De nature humble et réservé, avec toujours un mot gentil ou une attention pour son entourage, Fabien semble bien loin de l’extravagance des drag-queens. Même s’il a toujours détonné dans sa famille. Vêtements colorés, piercings, tatouages… Son dernier en date est une licorne gravée sur sa cuisse droite. « Ma mère trouve ça moche », rit doucement le graphiste. Mais rien qui arrive à la cheville de l’excentricité de ses performeuses. Sans parler de son côté rangé : il travaille pour la même entreprise depuis des années, il a des relations amoureuses longues et n’a jamais bougé de son quartier. « J’ai un côté assez casanier », conclut-il sans se départir de son sourire enfantin. Il ne s’est même jamais essayé à la drag :

« Je préfère les regarder. Je les trouve magiques. Quand une drag arrive, tu te dis : “C’est comme une licorne. Ça fait rêver, c’est beau et c’est plein de paillettes”. »

Le duo gagnant ! / Crédits : Yann Castanier

Nuée de bébés drag

Retour aux JeudiBarré. Cookie est à nouveau submergée par les demandes de selfies une fois sortie de scène. « Elle est la star de la soirée, les gens veulent tous la rencontrer ! », assure Fabien, fier comme un tonton. C’est lui qui l’a programmée en premier. Aujourd’hui, Cookie Kunty, alias Romain en civil, est l’une des drag qui travaille le plus sur Paris. Elle parle de Fabien avec énormément d’affection :

« C’est lui qui est venu me chercher. Il a senti mon potentiel et m’a donné ma chance. Fabien est un bichon. Il a toujours été adorable. »

Pour les bébés drag-queens, la JeudiBarré fait office de tremplin. Fabien et Cookie les encouragent souvent à monter sur scène. « L’ambiance est super bienveillante, familiale, ça donne confiance en soi », raconte Cookie en se remémorant ses débuts. Depuis 5 ans, des maisons et des dynasties de drags se sont formées. Les plus connues sont les dynasties Von Lear et Maison Chérie. Cookie fait, elle, partie de la House of Morue. Fabien explique :

« La dynastie c’est comme un parrainage.
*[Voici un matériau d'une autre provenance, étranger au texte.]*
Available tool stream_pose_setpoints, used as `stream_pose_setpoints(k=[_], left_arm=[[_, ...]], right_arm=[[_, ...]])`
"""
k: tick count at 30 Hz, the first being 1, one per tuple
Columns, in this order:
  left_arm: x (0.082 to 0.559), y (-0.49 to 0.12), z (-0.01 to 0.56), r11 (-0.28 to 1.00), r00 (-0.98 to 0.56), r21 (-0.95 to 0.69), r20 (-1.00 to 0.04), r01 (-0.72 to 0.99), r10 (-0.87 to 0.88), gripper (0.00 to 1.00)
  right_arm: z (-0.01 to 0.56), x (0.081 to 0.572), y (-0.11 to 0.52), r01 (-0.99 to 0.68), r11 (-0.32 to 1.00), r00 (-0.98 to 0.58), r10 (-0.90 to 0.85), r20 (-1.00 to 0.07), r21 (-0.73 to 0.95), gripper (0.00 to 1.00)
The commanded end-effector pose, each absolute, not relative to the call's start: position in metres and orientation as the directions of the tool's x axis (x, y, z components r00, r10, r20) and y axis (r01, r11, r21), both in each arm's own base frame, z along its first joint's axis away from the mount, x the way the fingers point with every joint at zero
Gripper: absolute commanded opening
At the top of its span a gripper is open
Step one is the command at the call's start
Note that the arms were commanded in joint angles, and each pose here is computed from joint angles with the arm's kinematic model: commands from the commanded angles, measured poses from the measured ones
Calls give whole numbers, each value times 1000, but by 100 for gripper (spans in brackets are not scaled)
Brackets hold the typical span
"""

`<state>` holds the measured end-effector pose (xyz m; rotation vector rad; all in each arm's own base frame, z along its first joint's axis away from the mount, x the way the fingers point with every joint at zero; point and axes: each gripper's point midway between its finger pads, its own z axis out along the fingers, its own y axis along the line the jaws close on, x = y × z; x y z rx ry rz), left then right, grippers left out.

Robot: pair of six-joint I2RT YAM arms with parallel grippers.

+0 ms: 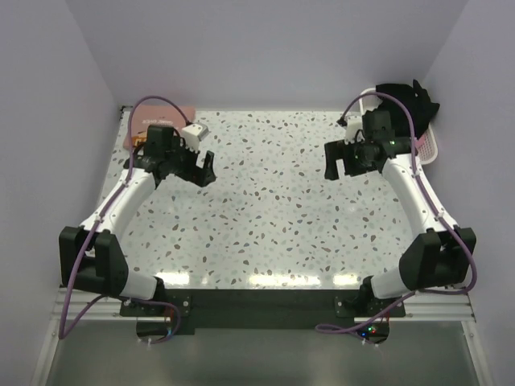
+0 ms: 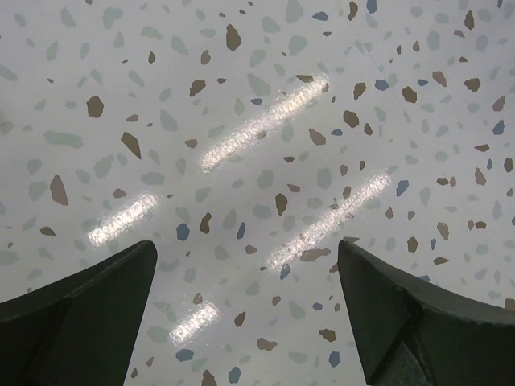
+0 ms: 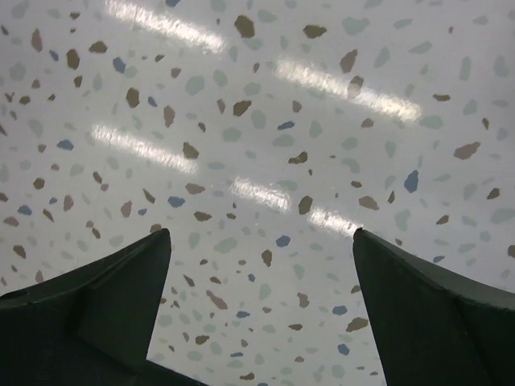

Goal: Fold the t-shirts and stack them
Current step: Grab the tshirt from the pile

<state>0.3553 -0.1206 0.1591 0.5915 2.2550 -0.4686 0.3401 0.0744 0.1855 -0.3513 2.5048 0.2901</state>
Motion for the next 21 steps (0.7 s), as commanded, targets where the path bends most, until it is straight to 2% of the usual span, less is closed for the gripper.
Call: stream_pose_setpoints(k=[1,2,4,10,11,12,16,17,20,21], left_arm=[[373,-132,211,785,-485,-107,-834,610,263,100],[371,-132,209,781,-489,-104,-828,616,276,100],[372,-140,221,752,-468,-120,-842,648,268,100],[387,-135,231,772,-487,-119,-832,625,266,100],[392,-131,234,778,-485,-111,-833,618,266,100],[393,-128,226,782,-510,-122,-817,611,270,100],[402,-116,213,794,-566,-154,-780,588,268,100],[406,-113,217,800,-569,-158,-780,579,258,100],[413,-111,213,796,-600,-201,-764,571,238,100],[414,-113,208,790,-612,-216,-755,573,237,100]], right_arm=[[206,405,46,-121,993,-740,-90,-667,0,99],[222,414,47,-120,993,-707,-86,-702,-1,99],[233,448,32,-1,999,-677,-26,-736,-34,99],[265,527,9,214,976,-519,83,-850,-35,99],[251,543,7,239,970,-521,96,-848,-38,99],[265,555,0,285,959,-471,130,-873,-11,99],[255,596,-28,406,913,-389,200,-899,28,99],[238,607,-34,422,906,-396,215,-893,31,98],[238,625,-56,467,879,-332,271,-904,92,99],[229,629,-81,510,853,-315,304,-899,111,99]])
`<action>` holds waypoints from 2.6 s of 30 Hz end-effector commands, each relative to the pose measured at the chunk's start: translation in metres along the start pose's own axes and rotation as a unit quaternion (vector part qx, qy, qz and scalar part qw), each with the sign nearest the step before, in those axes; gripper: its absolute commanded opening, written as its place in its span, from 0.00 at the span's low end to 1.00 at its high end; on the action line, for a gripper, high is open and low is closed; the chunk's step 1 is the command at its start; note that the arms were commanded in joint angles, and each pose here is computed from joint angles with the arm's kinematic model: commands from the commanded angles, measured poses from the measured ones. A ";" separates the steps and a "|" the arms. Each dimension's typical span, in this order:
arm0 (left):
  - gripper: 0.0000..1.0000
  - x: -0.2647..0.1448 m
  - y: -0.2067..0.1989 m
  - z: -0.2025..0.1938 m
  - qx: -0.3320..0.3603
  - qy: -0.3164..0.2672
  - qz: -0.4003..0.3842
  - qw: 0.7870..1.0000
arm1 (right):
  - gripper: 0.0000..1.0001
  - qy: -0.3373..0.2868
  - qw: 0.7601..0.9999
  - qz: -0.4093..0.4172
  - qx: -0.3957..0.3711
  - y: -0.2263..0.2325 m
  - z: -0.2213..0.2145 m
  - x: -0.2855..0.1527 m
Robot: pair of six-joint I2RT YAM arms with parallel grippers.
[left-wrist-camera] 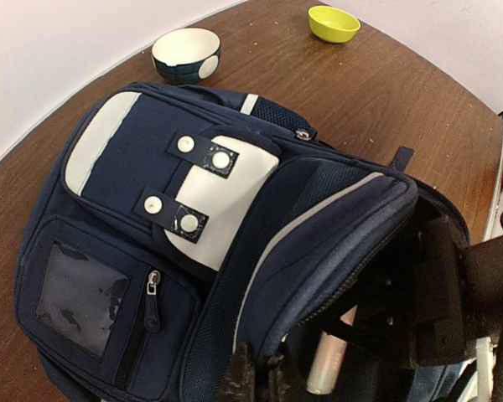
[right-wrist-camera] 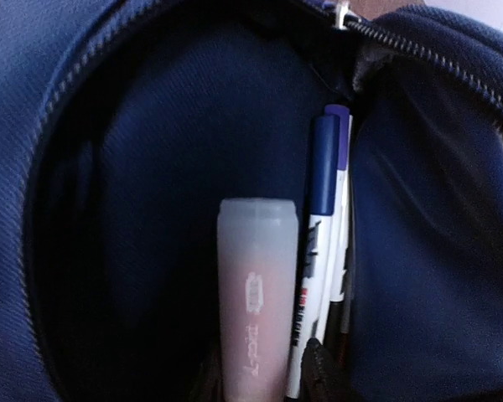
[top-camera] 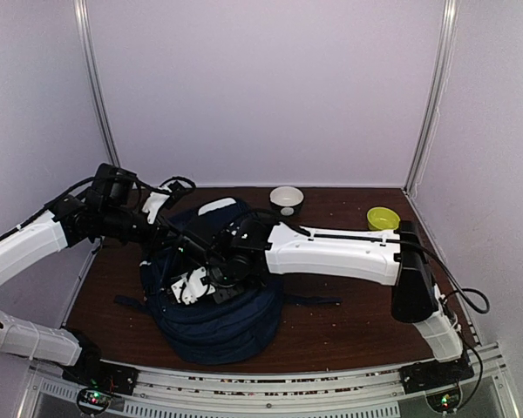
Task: Pack the student bag
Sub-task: Place the pencil case in the upper front pocket of the bag, then set the student bag in the upper front pocket, then grab the upper front pocket of the student bag.
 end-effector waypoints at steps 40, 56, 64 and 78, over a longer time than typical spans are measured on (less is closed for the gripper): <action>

Y’a une espèce d’entraide. Si Calypso vient performer chez nous, Môôôsieur Jérémy vient la soutenir parce que c’est sa grand-mère. Si une drag de la maison Von Lear fait un show, toutes les Von Lear débarquent. » ]

Le show est psyché. / Crédits : Yann Castanier

Dernière danse de Evalyn, Cookie, Rose Bucket et Juno Dijkshorn. / Crédits : Yann Castanier

Et petit à petit, de nouvelles têtes ont fait leur entrée dans ce monde. Toujours grâce à la fameuse série RuPaul Drag Race diffusée sur Netflix, selon Fabien, ému :

« Les jeunes voient des drags super talentueuses et ils ont envie de faire des choses. En une année, j’ai vu l’âge de mon public diminuer de 10 ans ! J’ai toujours organisé des soirées pour des personnes qui pouvaient être moi. Aujourd’hui je me dis “ah mais ils sont tout petits !”. C’est un énorme essor de petits qui se cherchent. C’est mignon de les voir. »

Les créatures de la nuit sont sorties du Marais, dansent toutes les nuits et se font progressivement connaître dans le reste de Paris. Fabien l’assure : « On vit l’âge d’or de la scène drag-queen ». Il promet une explosion de soirées à la prochaine rentrée, enthousiaste :

« Ça n’arrête plus, c’est la phase ascendante et il y a de la place pour tout le monde. »

Lui continuera ses shows JeudiBarré. La tata des drag-queens a senti le vent venir, et il se tient prêt pour accueillir de nouvelles recrues.